_About this task_
Some entries follow. Reproduce exactly the lines starting at the one with "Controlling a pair" and stopping after the one with "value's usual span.".

_Exercise data_
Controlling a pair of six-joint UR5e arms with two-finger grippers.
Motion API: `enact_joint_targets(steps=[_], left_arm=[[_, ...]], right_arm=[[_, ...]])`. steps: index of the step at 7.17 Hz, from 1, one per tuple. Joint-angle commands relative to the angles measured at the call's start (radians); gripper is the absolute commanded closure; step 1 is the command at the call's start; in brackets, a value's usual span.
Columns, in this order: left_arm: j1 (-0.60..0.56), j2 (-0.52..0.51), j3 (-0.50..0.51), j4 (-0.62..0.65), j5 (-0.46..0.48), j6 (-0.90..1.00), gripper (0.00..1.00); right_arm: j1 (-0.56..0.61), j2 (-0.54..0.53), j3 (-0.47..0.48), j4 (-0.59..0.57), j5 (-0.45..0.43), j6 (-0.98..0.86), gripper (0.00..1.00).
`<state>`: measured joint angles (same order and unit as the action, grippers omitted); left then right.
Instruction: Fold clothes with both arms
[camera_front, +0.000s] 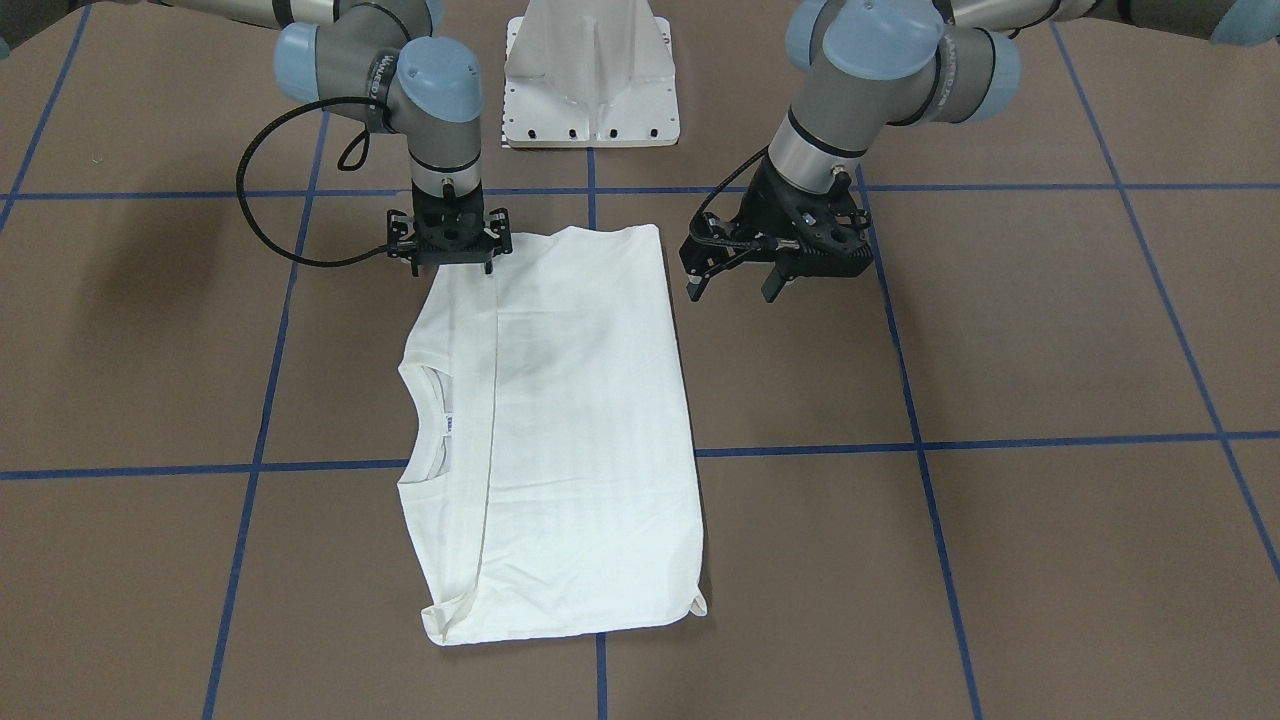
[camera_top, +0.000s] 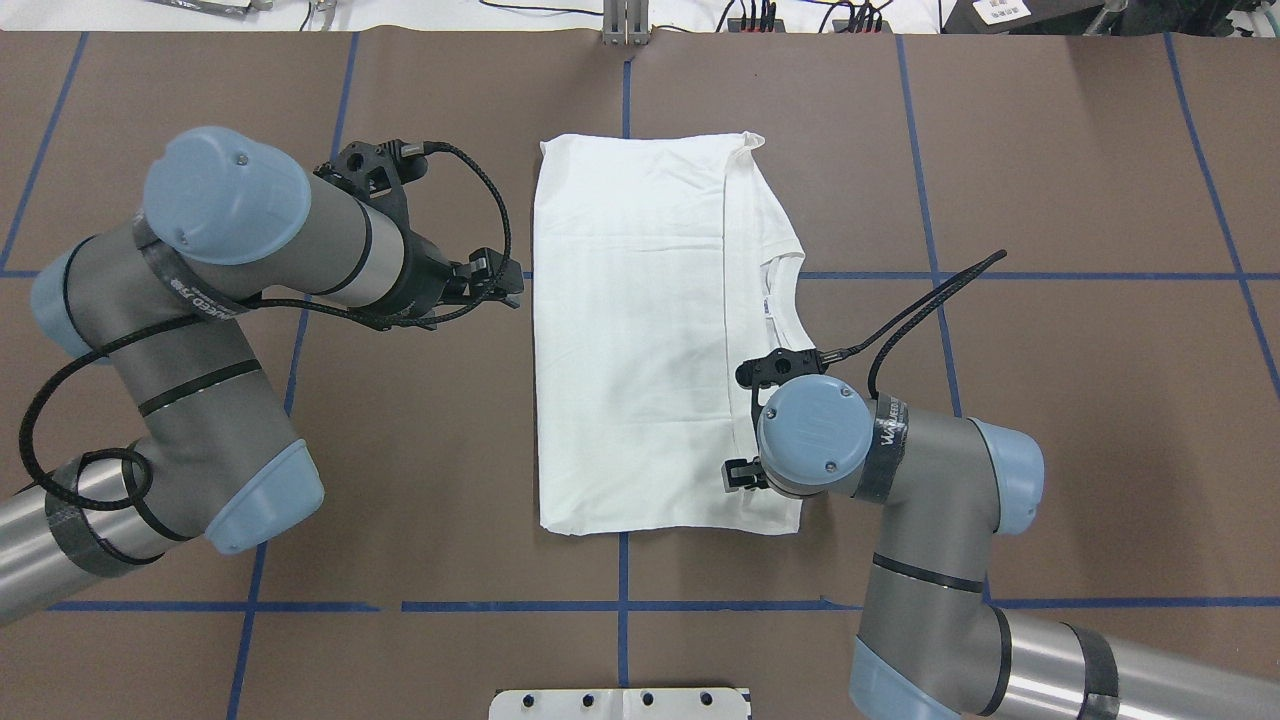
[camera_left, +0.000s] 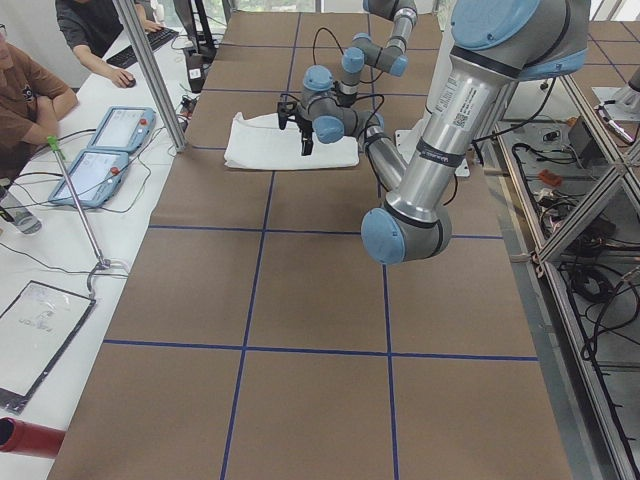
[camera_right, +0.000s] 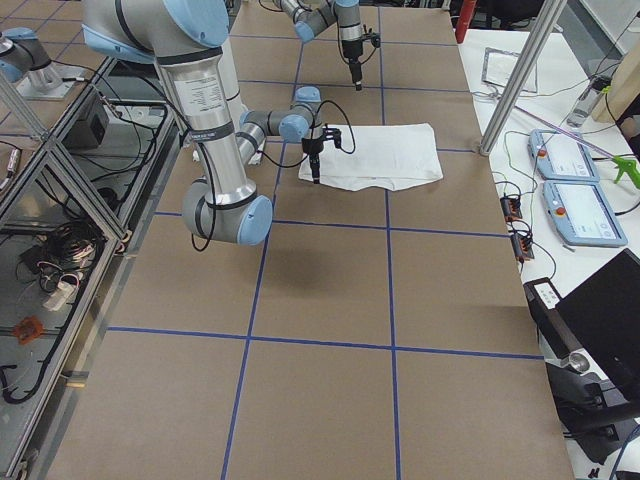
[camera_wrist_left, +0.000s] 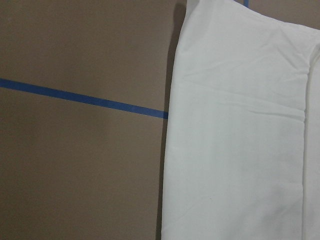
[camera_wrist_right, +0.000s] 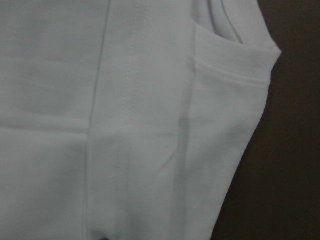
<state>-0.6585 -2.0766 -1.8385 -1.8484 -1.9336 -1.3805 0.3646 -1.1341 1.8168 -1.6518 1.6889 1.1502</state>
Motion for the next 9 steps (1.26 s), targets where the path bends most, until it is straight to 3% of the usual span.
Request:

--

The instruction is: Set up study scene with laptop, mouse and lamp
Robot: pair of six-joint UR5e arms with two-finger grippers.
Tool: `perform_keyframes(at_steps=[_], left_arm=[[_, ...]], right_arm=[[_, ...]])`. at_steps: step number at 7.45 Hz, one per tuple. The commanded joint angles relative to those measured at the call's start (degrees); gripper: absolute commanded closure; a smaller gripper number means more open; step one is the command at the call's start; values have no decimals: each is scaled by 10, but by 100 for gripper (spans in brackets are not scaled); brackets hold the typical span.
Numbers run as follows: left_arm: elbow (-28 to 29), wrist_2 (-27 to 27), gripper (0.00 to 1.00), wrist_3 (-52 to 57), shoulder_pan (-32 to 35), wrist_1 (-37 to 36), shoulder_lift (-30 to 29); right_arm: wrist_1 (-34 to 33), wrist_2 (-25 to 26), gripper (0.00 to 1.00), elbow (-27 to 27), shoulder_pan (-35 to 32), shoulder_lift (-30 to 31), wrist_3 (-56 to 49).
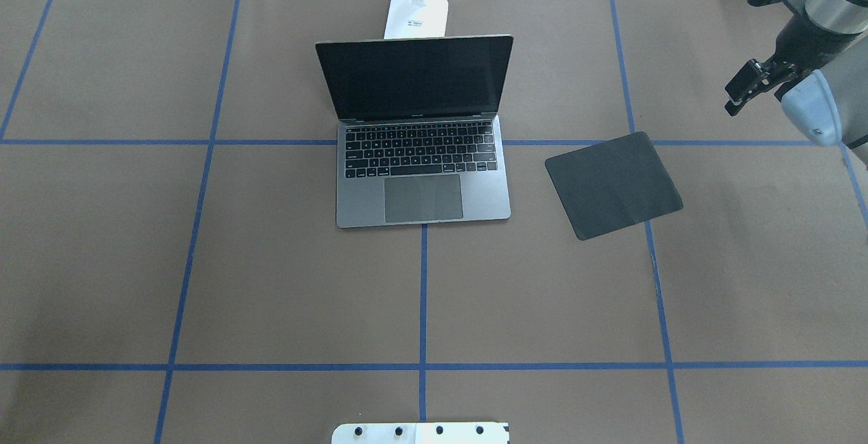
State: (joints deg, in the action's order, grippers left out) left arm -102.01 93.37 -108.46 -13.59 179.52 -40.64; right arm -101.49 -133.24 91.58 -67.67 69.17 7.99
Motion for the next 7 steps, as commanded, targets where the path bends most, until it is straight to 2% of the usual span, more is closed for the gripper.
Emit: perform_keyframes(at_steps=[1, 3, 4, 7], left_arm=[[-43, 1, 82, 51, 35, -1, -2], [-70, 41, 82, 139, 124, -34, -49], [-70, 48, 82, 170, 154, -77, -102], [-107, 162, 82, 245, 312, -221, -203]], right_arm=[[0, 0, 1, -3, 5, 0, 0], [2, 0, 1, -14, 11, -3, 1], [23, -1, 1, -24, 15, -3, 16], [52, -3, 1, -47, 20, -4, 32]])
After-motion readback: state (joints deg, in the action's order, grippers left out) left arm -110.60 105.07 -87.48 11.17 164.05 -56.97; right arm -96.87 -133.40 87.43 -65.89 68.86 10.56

_Solution below_
Controlling a pair of six-joint UR5e arms with two-finger grippers.
Motion API: `enact_joint_targets(steps=[_], left_arm=[[_, ...]], right_arm=[[_, ...]])`. steps: index of the step at 7.17 Hz, from 1, one per tuple. Joint-angle commands relative to the angles measured at the call's start (radians); gripper is the absolute commanded closure; step 1 is the command at the call's start; in brackets, a value's usual span.

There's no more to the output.